October 3rd, 2023

Since the onset of the pandemic, we’ve been offering a list of viewing recommendations based on our prior month’s favorites, but I’ve decided to shake things up and now include both recommended films as well as disappointing ones to examine because I often sit through (and occasionally fail to sit through) even more that do not earn my admiration, and often we learn as much if not more from mistakes made as we do from successes.


CELIA (1988, streaming in Tubi, free with ads) Sadly, this one has just left Criterion where it was ad-free, but I’d argue this film merits the inconvenience. Written and directed by Ann Turner, I’m shocked this one flew under my radar.

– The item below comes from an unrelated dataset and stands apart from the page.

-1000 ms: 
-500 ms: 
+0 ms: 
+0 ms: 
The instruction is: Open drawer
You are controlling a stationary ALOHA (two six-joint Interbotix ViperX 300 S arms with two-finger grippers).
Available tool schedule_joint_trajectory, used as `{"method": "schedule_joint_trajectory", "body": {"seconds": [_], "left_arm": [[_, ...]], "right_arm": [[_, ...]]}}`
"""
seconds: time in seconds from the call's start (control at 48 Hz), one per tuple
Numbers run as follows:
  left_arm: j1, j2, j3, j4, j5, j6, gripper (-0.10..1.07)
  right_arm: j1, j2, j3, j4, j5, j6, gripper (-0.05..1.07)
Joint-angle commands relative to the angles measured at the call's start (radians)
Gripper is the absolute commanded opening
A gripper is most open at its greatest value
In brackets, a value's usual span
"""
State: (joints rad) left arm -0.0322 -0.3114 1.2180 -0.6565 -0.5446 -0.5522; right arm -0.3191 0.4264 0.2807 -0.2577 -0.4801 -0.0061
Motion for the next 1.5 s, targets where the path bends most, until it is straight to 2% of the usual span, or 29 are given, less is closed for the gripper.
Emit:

Featuring strong and memorable female characters, this film beautifully captures both the joys and horrors of childhood with a unique lens from cold war-era Australia.

JULES (2023, in theaters): Imagine a subtler, more intimate E.T. replacing the kids with Septuagenarians, and you’ll get an inkling of what to expect with this witty, heartfelt film starring Ben Kingsley, Harriet Sansom Harris and Jane Curtin that reminds us a little kindness goes a long way.


BARBIE and BOTTOMS (2023, in theaters): I’m lumping these two together, because my take on each is similar. Both films are written and directed (or co-written and co-directed) by women (Greta Gerwig and  Emma Selign respectively) who have previously made what I consider to be more feminist- friendly and smarter films. Nevertheless, I’m excited to see that both of these female-driven films have gained a wide audience and are generating pleasing discourse. Neither made my Highly Recommend list, however, as both also contain disappointing moments that seem counter-intuitive to the overall feminist-friendly viewpoint. In BARBIE, it’s a hoot when Barbie’s ridiculously high-arched feet go flat, the first sign that she is no longer the image of patriarchal female perfection. But lamentably thereafter she makes a similar stink about developing cellulite. While the high arches represent a manmade ideal, cellulite is all too natural, and by pairing the two as making a woman “lesser,” it merely perpetuates the same body-shaming it’s trying to denounce in its critique of patriarchy.

Similarly, in BOTTOMS, a cheerleader leaves her two-timing loser boyfriend for a female misfit in her high school, but when she learns her new paramour is likewise betraying her, she runs right back to the arms of her ex. In a film that’s purportedly about young women finding agency and community with each other, why does this character run to a man who mistreats her rather than simply remain independent?

There were several additional disappointments in each of these films, but I still enjoyed them and recommend both for entertainment purposes as well as excellent diving off points for group discussion.


THE FISHER KING: Damn. I remember loving this film when it came out in theaters, a fact that disturbs me to no end now that I’ve revisited it. The female characters are the worst kind of patriarchal stereotypes, concerned only in finding a male mate, no matter how ill-deserving he might be. Meanwhile, the men take for granted that these women are merely there to provide them comfort and stroke their egos (and their penises). Stalking is rewarded with romance, as is sexism and emotional abuse. But I suppose this should not come as such a big surprise After all, it was written a and directed  by Terry Gilliam who essentially dismissed Harvey Weinstein’s sexual assaults as “the way it works in reality” and called the  #Metoo movement a “witch hunt.” Shudder. It makes me scared to revisit BRAZIL.